The very first step you take when a seg fault occurs should be to run your program within the debugger and reproduce the seg fault. The debugger will tell you the line of code at which the fault occurred. You can then get additional useful information by invoking the debugger's backtrace facility, which displays the sequence of function calls leading to the invocation of the function in which the fault occurred.
In some cases it may be difficult to reproduce the seg fault, but if you have a core file, you can still do a backtrace to determine the situation that produced the seg fault. This will be discussed in Chapter 4.
If you suspect your program has an infinite loop, enter the debugger and run your program again, letting it execute long enough to enter the loop. Then use the debugger's interrupt command to suspend the program, and do a backtrace to see what point of the loop body has been reached and how the program got there. (The program has not been killed; you can resume execution if you wish.)

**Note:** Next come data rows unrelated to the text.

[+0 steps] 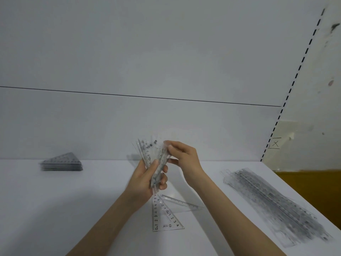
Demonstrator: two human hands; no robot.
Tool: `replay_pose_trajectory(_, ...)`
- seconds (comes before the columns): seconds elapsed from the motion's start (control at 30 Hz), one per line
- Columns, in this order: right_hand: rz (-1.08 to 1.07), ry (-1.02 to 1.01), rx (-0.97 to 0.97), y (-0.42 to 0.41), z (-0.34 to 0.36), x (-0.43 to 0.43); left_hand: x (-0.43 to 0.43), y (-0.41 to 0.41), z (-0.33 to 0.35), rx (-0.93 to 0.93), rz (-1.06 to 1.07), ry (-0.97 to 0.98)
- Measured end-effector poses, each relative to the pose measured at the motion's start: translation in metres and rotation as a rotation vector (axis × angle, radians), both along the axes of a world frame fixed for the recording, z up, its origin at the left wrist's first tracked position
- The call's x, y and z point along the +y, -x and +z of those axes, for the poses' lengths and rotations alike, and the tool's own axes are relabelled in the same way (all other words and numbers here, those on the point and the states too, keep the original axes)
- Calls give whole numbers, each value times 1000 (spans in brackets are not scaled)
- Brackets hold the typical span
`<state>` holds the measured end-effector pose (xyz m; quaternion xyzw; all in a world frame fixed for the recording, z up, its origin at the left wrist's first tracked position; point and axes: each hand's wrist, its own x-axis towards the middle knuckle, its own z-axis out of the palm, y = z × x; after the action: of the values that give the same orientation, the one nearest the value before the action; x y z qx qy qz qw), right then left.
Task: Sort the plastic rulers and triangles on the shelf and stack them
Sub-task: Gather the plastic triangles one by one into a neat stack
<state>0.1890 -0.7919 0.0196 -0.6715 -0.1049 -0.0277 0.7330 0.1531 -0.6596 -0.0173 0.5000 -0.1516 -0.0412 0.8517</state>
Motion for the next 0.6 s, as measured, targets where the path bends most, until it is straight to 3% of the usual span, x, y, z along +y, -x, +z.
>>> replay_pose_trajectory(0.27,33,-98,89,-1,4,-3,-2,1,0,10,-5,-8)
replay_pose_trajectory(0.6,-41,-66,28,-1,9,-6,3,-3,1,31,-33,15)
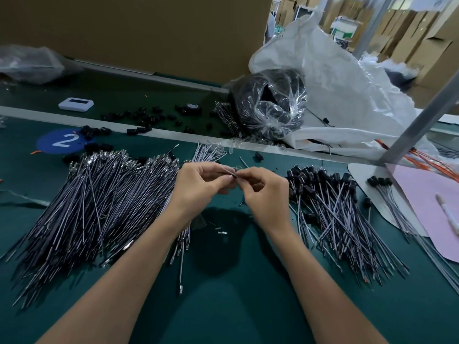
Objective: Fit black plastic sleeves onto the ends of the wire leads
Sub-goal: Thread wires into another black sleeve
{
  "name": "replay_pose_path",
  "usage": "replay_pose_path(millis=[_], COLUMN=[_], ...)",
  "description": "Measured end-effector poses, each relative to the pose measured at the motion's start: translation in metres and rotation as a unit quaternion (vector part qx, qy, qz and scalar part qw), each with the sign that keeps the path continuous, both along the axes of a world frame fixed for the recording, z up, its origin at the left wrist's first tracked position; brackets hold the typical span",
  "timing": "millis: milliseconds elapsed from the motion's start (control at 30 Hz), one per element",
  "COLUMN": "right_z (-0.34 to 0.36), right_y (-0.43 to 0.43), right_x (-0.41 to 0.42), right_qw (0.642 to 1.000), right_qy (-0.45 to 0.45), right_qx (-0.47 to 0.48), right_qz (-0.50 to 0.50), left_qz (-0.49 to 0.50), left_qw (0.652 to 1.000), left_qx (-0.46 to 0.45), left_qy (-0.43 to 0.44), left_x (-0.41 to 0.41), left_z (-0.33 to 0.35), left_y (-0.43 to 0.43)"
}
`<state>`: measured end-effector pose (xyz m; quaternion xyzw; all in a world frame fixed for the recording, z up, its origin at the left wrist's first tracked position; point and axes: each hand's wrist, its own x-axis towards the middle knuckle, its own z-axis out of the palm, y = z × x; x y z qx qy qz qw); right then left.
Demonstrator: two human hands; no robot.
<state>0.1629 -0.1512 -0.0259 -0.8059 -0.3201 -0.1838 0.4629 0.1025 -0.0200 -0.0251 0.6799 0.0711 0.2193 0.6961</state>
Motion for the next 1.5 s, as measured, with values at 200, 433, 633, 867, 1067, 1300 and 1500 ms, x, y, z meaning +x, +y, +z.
replay_pose_path(millis=[200, 433, 633, 867, 1067, 1300, 1500], right_z=[0.001, 0.000, 0.000, 0.000, -0.001, -0.002, -0.002], right_y=[-0.011, -0.020, -0.020, -0.023, -0.019, -0.016, -0.016], right_x=[0.007, 0.016, 0.013, 0.012, 0.009, 0.007, 0.006], right_qw=[0.988, 0.975, 0.977, 0.983, 0.993, 0.994, 0.995], right_qy=[-0.079, -0.065, -0.063, -0.054, -0.039, -0.044, -0.039], right_qx=[0.070, 0.122, 0.119, 0.097, 0.063, 0.059, 0.060], right_qz=[-0.114, -0.177, -0.164, -0.143, -0.095, -0.076, -0.065], left_qz=[0.058, -0.028, -0.002, 0.008, 0.018, -0.016, -0.029], left_qw=[0.996, 0.884, 0.845, 0.927, 0.994, 0.993, 0.995], left_qx=[0.056, 0.439, 0.504, 0.349, -0.084, -0.112, -0.091], left_qy=[0.033, 0.157, 0.177, 0.133, 0.072, 0.035, 0.027], left_x=[0.002, 0.017, 0.037, 0.041, 0.015, 0.011, 0.009], left_z=[0.003, 0.016, 0.011, 0.014, 0.010, 0.009, 0.010], left_y=[0.002, -0.013, -0.034, -0.020, 0.001, 0.001, -0.004])
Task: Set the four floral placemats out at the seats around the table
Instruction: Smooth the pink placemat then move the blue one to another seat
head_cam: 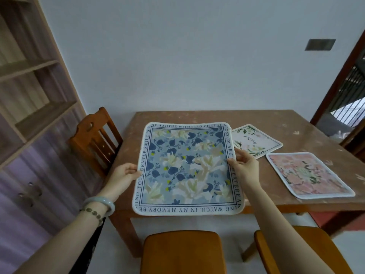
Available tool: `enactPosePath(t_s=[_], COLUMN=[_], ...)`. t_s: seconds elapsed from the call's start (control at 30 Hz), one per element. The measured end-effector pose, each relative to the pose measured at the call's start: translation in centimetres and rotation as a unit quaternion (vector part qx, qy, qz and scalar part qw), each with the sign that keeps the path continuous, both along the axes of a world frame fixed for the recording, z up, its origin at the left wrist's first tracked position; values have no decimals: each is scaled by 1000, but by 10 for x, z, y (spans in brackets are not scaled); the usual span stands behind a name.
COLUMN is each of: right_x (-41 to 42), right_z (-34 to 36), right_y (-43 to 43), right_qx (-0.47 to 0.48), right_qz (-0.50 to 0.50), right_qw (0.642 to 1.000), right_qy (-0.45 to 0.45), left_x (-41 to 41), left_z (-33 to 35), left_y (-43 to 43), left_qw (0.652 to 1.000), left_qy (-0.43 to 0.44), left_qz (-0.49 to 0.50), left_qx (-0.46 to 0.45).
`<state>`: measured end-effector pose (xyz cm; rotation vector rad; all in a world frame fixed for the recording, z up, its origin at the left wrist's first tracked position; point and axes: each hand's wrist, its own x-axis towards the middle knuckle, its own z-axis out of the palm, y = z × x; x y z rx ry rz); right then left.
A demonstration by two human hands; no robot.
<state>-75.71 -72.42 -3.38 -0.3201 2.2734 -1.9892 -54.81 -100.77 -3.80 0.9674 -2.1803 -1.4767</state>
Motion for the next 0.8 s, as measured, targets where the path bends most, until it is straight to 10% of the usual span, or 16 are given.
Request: enactPosePath(t_s=[0.8], right_x=[-159], right_z=[-241], right_y=[-93], right_qx=[215], right_qz=[0], right_qw=[974], right_qy=[-70], left_x=[-157], left_z=[-224], left_y=[-70], left_qw=[987], left_qy=[-162], left_qz=[18], left_qx=[7])
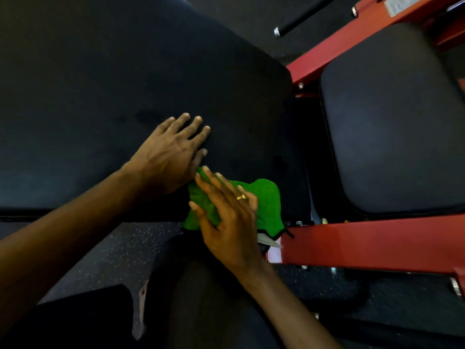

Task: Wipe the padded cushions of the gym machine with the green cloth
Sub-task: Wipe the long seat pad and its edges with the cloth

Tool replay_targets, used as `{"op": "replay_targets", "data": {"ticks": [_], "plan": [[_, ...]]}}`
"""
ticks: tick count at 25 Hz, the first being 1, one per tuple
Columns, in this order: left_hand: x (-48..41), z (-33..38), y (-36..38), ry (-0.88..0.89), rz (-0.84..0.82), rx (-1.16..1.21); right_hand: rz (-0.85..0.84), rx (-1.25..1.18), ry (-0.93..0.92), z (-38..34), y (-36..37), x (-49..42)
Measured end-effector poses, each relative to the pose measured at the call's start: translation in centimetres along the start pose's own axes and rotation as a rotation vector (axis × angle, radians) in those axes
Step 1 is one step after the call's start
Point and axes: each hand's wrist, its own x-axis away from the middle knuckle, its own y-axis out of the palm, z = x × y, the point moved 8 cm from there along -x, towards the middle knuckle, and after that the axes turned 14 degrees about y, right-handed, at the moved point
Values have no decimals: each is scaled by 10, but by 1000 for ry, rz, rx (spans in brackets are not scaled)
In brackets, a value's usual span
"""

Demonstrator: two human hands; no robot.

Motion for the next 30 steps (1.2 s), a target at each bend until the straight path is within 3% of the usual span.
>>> {"op": "replay_targets", "data": {"ticks": [4, 8, 11, 14, 18, 26, 30], "plan": [[3, 0, 0, 28, 41, -60, -18, 59, -56, 29, -3, 2], [8, 8, 1, 10, 44, -102, 56, -59, 333, 120, -31, -36], [7, 10, 0, -2, 34, -126, 81, -14, 439, 130, -27, -95], [7, 11, 2, -2, 14, -137, 8, 20, 414, 113, -27, -121], [7, 11, 0, -17, 22, -143, -150, 226, 308, 116, -28, -64], [5, 11, 1, -22, 3, -113, -23, 233, 484, 151, -32, -125], [5, 9, 0, -37, 29, -109, -42, 233, 394, 121, -30, -72]]}}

You've probably seen binary search in the context of sorted lists. Say, for example, that you have an array x[] of 500 numbers, arranged in ascending order, and you wish to determine where to insert a new number, y. Start by comparing y to x[250]. If y turns out to be smaller than that element, you'd next compare it to x[125], but if y is larger than x[250], then the next comparison would instead be with x[375]. In the latter case, if y is smaller than x[375], you then compare it to x[312], which is halfway between x[250] and x[375], and so on. You'd keep cutting your search space in half at each iteration, and so find the insertion point quickly.
This principle can be applied while debugging too. Suppose you know that the value stored in a certain variable goes bad sometime during the first 1,000 iterations of a loop. One way that might help you track down the iteration where the value first goes bad is to use a watchpoint, an advanced technique that we will discuss in Issuing an "All Points Bulletin" for Changes to a Variable. Another approach is to use binary search, in this case in time rather than in space. You'd first check the variable's value at the 500th iteration; if it is still all right at that point, you'd next check the value at the 750th iteration, and so on.
As another example, suppose one of the source files in your program will not even compile. The line of code cited in the compiler message generated by a syntax error is sometimes far from the actual location of the error, and so you may have trouble determining that location. Binary search can help here: You remove (or comment out) one half of the code in the compilation unit, recompile the remaining code, and see if the error message persists. If it does, then the error is in that second half; if the message does not appear, then the error is in the half that you deleted. Once you determine which half of the code contains the bug, you further confine the bug to half of that portion, and keep going until you locate the problem. Of course, you should make a copy of the original code before starting this process or, better yet, use your text editor's undo feature. See Chapter 7 for tips on making good use of an editor while programming.